Work required:
Having read the data, transcribe all of it without deviation.

..........

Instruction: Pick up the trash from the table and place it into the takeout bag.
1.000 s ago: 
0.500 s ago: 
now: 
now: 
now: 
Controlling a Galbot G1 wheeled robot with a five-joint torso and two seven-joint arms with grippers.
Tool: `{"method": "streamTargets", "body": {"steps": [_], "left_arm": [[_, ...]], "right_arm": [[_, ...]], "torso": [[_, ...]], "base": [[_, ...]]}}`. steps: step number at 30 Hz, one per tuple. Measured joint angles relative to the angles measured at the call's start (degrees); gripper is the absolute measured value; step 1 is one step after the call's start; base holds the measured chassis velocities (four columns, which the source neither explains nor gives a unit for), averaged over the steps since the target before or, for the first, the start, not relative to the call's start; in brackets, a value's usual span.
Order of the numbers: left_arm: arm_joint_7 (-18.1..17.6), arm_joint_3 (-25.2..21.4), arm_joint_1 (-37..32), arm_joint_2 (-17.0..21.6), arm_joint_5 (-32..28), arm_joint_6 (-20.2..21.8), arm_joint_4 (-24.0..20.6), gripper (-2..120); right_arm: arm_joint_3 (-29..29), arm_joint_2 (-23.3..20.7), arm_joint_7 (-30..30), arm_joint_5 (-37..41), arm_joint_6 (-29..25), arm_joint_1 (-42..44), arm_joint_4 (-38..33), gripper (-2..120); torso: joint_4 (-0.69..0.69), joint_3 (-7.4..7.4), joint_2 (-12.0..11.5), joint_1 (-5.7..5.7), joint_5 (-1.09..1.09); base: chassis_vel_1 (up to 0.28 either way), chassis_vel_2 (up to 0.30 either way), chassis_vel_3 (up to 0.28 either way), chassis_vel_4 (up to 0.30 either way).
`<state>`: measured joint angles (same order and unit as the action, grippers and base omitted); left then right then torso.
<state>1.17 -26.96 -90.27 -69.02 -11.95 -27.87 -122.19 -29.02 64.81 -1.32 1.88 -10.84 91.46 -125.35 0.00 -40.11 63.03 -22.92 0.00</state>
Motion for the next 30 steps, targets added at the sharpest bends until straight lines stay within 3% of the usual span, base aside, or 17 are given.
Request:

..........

Output of the task:
Instruction: Pick up the trash from the table and place it into the takeout bag.
1.000 s ago: 
0.500 s ago: 
now: 
now: 
now: 
Controlling a Galbot G1 wheeled robot with a five-joint torso and two seven-joint arms with grippers.
Tool: `{"method": "streamTargets", "body": {"steps": [_], "left_arm": [[_, ...]], "right_arm": [[_, ...]], "torso": [[_, ...]], "base": [[_, ...]]}}`. steps: step number at 30 Hz, one per tuple. Measured joint angles relative to the angles measured at the call's start (degrees); gripper is the absolute measured value; step 1 is one step after the call's start; base holds the measured chassis velocities (four columns, which the source neither explains nor gives a unit for), averaged over the steps since the target before or, for the first, the start, not relative to the call's start; in brackets, a value's usual span.
Order of the numbers: left_arm: arm_joint_7 (-18.1..17.6), arm_joint_3 (-25.2..21.4), arm_joint_1 (-37..32), arm_joint_2 (-17.0..21.6), arm_joint_5 (-32..28), arm_joint_6 (-20.2..21.8), arm_joint_4 (-24.0..20.6), gripper (-2..120); right_arm: arm_joint_3 (-29..29), arm_joint_2 (-23.3..20.7), arm_joint_7 (-30..30), arm_joint_5 (-37..41), arm_joint_6 (-29..25), arm_joint_1 (-42..44), arm_joint_4 (-38..33), gripper (-2..120); torso: joint_4 (-0.69..0.69), joint_3 (-7.4..7.4), joint_2 (-12.0..11.5), joint_1 (-5.7..5.7), joint_5 (-1.09..1.09); base: chassis_vel_1 (up to 0.28 either way), chassis_vel_2 (up to 0.30 either way), chassis_vel_3 (up to 0.28 either way), chassis_vel_4 (up to 0.30 either way).
`<state>`: measured joint angles (same order and unit as the action, grippers and base omitted); left then right then torso.
<state>1.17 -26.96 -90.27 -69.02 -11.95 -27.87 -122.19 -29.02 64.81 -1.32 1.88 -10.84 91.46 -125.35 0.00 -40.11 63.03 -22.92 0.00</state>
Motion for the next 30 steps, targets added at the sharpest bends until straight lines stay within 3% of the usual span, base aside, or 17 are given.
Request:

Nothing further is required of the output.